MMD-based Variable Importance for Distributional Random Forest
This work addresses the need for more comprehensive variable importance measures in distributional machine learning, offering a practical tool for feature selection in multivariate conditional distribution estimation, though it is incremental as it builds on existing forest-based methods.
The authors tackled the problem of identifying which input variables influence the entire conditional distribution of a multivariate output, not just its mean, by introducing a variable importance algorithm for Distributional Random Forests based on MMD distance and drop-and-relearn. They demonstrated that this algorithm is consistent, outperforms competitors in empirical tests on real and simulated data, and efficiently selects variables through recursive feature elimination to build accurate distribution estimates.
Distributional Random Forest (DRF) is a flexible forest-based method to estimate the full conditional distribution of a multivariate output of interest given input variables.
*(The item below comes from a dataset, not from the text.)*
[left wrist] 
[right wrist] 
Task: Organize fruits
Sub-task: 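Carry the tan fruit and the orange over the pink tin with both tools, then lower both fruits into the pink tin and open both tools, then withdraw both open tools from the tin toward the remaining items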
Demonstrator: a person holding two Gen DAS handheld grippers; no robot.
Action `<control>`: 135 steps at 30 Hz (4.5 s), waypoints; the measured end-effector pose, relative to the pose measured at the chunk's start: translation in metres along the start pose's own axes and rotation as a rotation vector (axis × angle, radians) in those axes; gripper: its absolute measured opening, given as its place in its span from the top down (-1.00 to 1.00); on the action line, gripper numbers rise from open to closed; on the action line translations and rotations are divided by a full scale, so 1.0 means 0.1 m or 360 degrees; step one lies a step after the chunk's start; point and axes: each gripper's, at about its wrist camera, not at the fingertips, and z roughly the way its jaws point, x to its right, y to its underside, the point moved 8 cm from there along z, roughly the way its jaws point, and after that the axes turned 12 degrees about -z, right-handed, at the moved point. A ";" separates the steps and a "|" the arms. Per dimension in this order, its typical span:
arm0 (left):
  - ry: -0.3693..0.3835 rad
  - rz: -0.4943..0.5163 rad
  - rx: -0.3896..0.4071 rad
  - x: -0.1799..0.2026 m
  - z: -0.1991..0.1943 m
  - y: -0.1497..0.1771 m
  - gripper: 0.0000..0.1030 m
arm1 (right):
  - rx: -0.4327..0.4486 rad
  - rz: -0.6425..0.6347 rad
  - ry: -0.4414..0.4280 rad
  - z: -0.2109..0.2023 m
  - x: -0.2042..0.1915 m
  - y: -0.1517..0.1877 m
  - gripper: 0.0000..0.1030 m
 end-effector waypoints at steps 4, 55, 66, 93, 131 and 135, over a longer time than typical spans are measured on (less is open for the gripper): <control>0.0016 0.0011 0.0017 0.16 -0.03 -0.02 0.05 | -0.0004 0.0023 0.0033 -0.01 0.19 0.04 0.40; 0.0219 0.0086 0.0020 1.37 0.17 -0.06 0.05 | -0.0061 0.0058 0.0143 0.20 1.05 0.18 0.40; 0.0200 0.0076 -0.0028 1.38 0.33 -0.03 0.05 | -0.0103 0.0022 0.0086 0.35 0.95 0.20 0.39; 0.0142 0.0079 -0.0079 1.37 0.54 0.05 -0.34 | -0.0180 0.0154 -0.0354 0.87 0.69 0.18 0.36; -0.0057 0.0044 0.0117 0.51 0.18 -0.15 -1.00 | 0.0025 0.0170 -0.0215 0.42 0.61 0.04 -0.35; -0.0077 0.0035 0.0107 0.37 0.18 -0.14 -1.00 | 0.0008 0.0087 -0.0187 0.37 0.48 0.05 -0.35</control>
In this article, we introduce a variable importance algorithm for DRFs, based on the well-established drop and relearn principle and MMD distance. While traditional importance measures only detect variables with an influence on the output mean, our algorithm detects variables impacting the output distribution more generally. We show that the introduced importance measure is consistent, exhibits high empirical performance on both real and simulated data, and outperforms competitors. In particular, our algorithm is highly efficient to select variables through recursive feature elimination, and can therefore provide small sets of variables to build accurate estimates of conditional output distributions.